Task item:
In the listing that follows, print every line exactly and leave the images out.

The data:
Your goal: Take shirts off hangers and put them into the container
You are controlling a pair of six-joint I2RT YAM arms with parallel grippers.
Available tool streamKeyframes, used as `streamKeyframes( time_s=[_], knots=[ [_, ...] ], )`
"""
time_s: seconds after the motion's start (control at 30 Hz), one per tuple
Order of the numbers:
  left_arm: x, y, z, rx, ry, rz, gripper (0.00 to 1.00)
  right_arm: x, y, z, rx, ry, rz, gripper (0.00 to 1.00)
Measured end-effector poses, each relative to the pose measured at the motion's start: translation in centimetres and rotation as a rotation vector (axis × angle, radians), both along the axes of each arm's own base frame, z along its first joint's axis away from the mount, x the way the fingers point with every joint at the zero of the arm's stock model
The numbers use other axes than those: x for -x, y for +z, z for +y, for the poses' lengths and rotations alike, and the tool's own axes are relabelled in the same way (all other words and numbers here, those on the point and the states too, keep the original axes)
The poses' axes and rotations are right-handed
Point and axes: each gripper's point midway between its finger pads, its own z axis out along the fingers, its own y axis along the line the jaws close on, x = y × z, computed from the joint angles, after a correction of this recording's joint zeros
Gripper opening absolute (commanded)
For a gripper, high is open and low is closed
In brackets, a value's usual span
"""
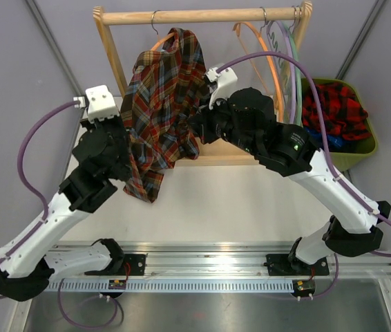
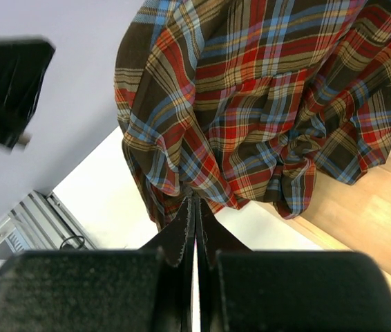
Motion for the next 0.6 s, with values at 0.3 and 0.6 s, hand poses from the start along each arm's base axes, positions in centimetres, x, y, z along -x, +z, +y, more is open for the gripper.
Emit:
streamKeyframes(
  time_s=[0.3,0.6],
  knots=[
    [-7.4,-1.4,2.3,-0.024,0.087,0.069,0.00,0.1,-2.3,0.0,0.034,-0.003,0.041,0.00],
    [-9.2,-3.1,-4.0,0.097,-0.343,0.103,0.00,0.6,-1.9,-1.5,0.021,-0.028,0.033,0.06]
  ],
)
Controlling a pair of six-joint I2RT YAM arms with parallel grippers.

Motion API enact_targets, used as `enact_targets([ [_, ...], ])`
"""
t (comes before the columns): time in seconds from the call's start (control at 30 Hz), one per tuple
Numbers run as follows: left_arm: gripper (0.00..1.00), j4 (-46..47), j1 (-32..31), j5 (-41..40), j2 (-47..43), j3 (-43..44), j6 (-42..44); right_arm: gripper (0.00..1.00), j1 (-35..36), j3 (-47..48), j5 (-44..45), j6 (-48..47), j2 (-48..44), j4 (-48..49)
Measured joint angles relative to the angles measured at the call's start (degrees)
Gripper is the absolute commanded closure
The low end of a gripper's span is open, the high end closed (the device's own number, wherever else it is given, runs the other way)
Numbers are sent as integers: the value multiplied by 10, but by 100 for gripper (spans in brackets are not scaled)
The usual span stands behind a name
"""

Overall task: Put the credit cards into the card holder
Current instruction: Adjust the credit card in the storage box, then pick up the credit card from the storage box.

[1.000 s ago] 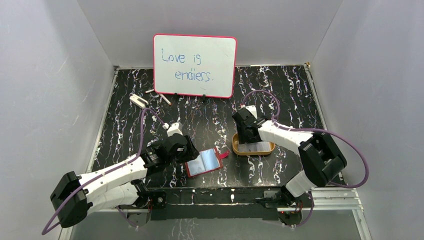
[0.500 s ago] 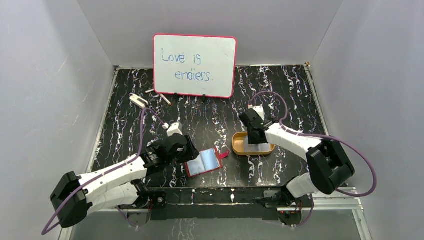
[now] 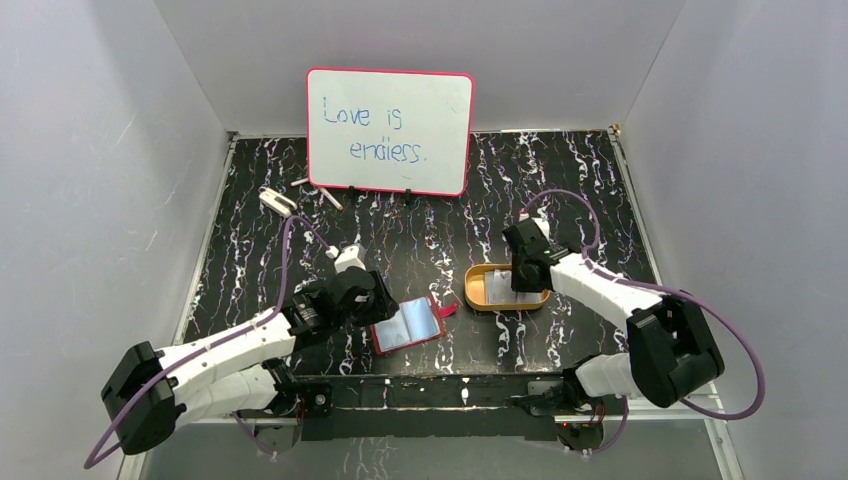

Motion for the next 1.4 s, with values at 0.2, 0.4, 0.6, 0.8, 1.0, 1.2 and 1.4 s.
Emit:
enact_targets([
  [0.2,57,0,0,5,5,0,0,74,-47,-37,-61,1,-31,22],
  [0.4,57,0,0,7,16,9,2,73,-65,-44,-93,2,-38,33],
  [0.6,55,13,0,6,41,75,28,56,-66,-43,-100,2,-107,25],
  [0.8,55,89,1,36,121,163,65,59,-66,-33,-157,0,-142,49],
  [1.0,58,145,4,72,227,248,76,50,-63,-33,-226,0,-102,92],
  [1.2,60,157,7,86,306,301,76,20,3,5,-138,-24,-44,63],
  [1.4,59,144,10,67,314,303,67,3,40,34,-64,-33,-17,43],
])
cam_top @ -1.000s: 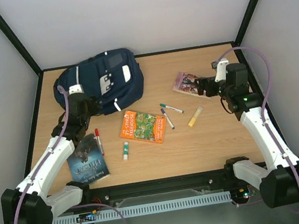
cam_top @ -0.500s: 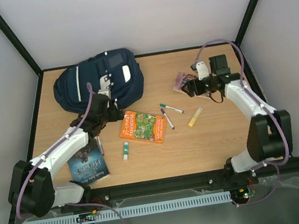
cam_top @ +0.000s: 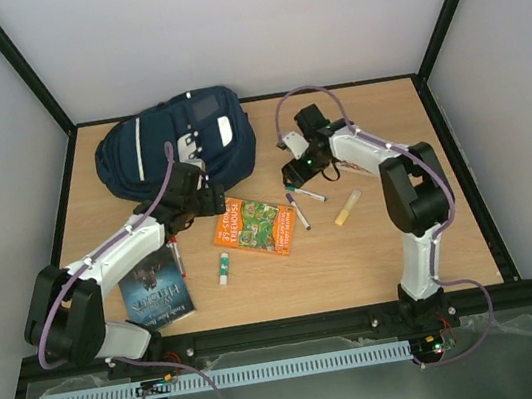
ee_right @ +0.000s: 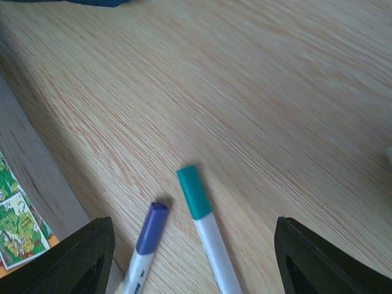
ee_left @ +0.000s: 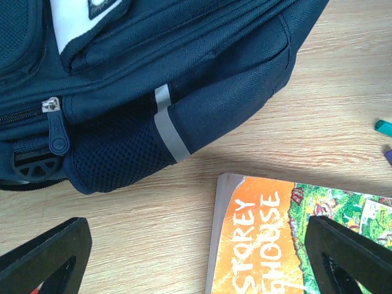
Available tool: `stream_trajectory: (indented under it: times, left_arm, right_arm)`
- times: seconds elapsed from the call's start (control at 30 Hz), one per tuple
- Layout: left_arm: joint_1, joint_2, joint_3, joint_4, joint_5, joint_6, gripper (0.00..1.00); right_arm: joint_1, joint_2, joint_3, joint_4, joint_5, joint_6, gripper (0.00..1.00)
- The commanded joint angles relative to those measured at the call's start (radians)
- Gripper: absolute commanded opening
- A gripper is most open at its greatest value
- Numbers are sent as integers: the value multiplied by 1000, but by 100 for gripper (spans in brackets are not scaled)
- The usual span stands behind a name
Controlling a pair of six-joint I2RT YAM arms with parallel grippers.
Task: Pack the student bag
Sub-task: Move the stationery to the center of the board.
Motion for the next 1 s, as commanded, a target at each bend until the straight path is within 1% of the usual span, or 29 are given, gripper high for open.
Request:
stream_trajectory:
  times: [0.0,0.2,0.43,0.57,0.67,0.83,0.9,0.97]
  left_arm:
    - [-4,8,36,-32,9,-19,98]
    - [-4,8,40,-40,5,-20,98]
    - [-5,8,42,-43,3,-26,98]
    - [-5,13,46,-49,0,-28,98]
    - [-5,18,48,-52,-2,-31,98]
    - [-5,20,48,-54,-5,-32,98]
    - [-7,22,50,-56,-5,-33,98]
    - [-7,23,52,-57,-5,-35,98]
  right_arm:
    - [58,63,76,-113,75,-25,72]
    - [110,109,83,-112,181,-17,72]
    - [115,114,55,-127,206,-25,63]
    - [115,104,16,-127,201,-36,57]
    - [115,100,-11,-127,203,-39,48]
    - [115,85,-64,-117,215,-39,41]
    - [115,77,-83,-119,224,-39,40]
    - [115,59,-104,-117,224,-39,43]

Result:
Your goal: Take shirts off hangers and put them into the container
You are controlling a pair of six-joint I2RT YAM arms with parallel grippers.
Available tool streamKeyframes, used as `streamKeyframes( time_s=[_], knots=[ [_, ...] ], )`
"""
time_s: seconds after the motion's start (control at 30 Hz), one per tuple
Order of the numbers:
  left_arm: x, y, z, rx, ry, rz, gripper (0.00 to 1.00)
  right_arm: x, y, z, rx, ry, rz, gripper (0.00 to 1.00)
Measured end-effector poses, each relative to the pose measured at the motion's start: translation in centimetres and rotation as a rotation vector (axis × angle, radians), both along the axes of each arm's own base frame, z along its first joint's axis away from the mount, x the way the fingers point with every joint at the zero of the arm's stock model
The numbers use other axes than those: x for -x, y for +z, z for +y, for the poses' lengths and rotations alike, and the tool's own axes are relabelled in the same way (all other words and numbers here, those on the point and the states too, keep the original axes)
The poses' axes and rotations are right-handed
Point and axes: each gripper's point midway between its finger pads, its own z axis out along the fingers, its own y axis along the line the jaws close on, x = y × z, computed from the joint angles, after a correction of this recording's joint zeros
Gripper opening absolute (commanded)
For a gripper, high is open and low is closed
In brackets, a value's usual span
"""
Motion for the next 0.6 s, with values at 0.3 and 0.6 s, hand poses from the start along each arm's base axes, positions in centimetres, x, y, z along -x, +z, +y, more is open for the gripper.
Emit:
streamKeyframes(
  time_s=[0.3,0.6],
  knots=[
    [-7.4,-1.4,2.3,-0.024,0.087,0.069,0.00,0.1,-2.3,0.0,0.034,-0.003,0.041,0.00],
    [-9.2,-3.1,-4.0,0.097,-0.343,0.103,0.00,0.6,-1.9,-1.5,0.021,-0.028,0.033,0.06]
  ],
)
Controlling a pair of six-joint I2RT YAM arms with parallel grippers.

Motion API enact_targets, used as `enact_targets([ [_, ...], ])`
"""
t (comes before the columns): time in seconds from the call's start (control at 30 Hz), one per tuple
Numbers run as follows: left_arm: gripper (0.00..1.00), j4 (-46..47), j1 (-32..31), j5 (-41..40), j2 (-47..43), j3 (-43..44), j6 (-42..44); right_arm: gripper (0.00..1.00), j1 (-35..36), j3 (-47..48), j5 (-44..45), j6 (-48..47), j2 (-48..44), j4 (-48..49)
Measured joint angles relative to the angles measured at the call's start (degrees)
Gripper is the absolute commanded closure
The low end of a gripper's span is open, the high end closed (the device's own number, wherever else it is given, runs the other way)
Numbers are sent as integers: the value multiplied by 10, but by 100 for gripper (spans in brackets are not scaled)
The usual span stands behind a name
"""

Overall task: Put the credit cards into the card holder
Current instruction: Adjust the credit card in the storage box, then pick up the credit card from the storage box.

[1.000 s ago] 
[0.500 s ago] 
[now] 

Motion for the next 1.4 s, with values at 0.2, 0.4, 0.6, 0.8, 1.0, 1.2 and 1.4 s.
Emit:
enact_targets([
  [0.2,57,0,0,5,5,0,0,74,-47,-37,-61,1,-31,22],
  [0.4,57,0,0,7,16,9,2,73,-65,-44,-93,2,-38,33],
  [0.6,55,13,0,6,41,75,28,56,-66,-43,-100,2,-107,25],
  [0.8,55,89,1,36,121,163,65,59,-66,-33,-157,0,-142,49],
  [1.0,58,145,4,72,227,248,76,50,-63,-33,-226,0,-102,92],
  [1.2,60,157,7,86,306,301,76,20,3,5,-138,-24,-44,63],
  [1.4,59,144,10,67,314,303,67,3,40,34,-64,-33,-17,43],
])
cam_top @ -1.000s: 
cam_top @ -0.500s: 
cam_top @ +0.000s: 
ee_right @ +0.000s: 
ee_left @ +0.000s: 
Available tool: `stream_trajectory: (indented under it: times, left_arm, right_arm)`
- times: seconds elapsed from the call's start (control at 30 Hz), one per tuple
- Layout: left_arm: joint_1, joint_2, joint_3, joint_4, joint_5, joint_6, gripper (0.00..1.00); right_arm: joint_1, joint_2, joint_3, joint_4, joint_5, joint_6, gripper (0.00..1.00)
- The commanded joint angles relative to those measured at the call's start (radians)
- Gripper: absolute commanded opening
- A gripper is most open at its greatest value
- Numbers are sent as integers: the value multiplied by 1000, but by 100 for gripper (spans in brackets are not scaled)
- The usual span stands behind a name
Controlling a pair of six-joint I2RT YAM arms with parallel grippers.
Task: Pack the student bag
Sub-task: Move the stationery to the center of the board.
Motion for the next 1 s, as commanded, a target at each bend until the straight path is within 1% of the usual span, or 29 are given, gripper high for open.
Request:
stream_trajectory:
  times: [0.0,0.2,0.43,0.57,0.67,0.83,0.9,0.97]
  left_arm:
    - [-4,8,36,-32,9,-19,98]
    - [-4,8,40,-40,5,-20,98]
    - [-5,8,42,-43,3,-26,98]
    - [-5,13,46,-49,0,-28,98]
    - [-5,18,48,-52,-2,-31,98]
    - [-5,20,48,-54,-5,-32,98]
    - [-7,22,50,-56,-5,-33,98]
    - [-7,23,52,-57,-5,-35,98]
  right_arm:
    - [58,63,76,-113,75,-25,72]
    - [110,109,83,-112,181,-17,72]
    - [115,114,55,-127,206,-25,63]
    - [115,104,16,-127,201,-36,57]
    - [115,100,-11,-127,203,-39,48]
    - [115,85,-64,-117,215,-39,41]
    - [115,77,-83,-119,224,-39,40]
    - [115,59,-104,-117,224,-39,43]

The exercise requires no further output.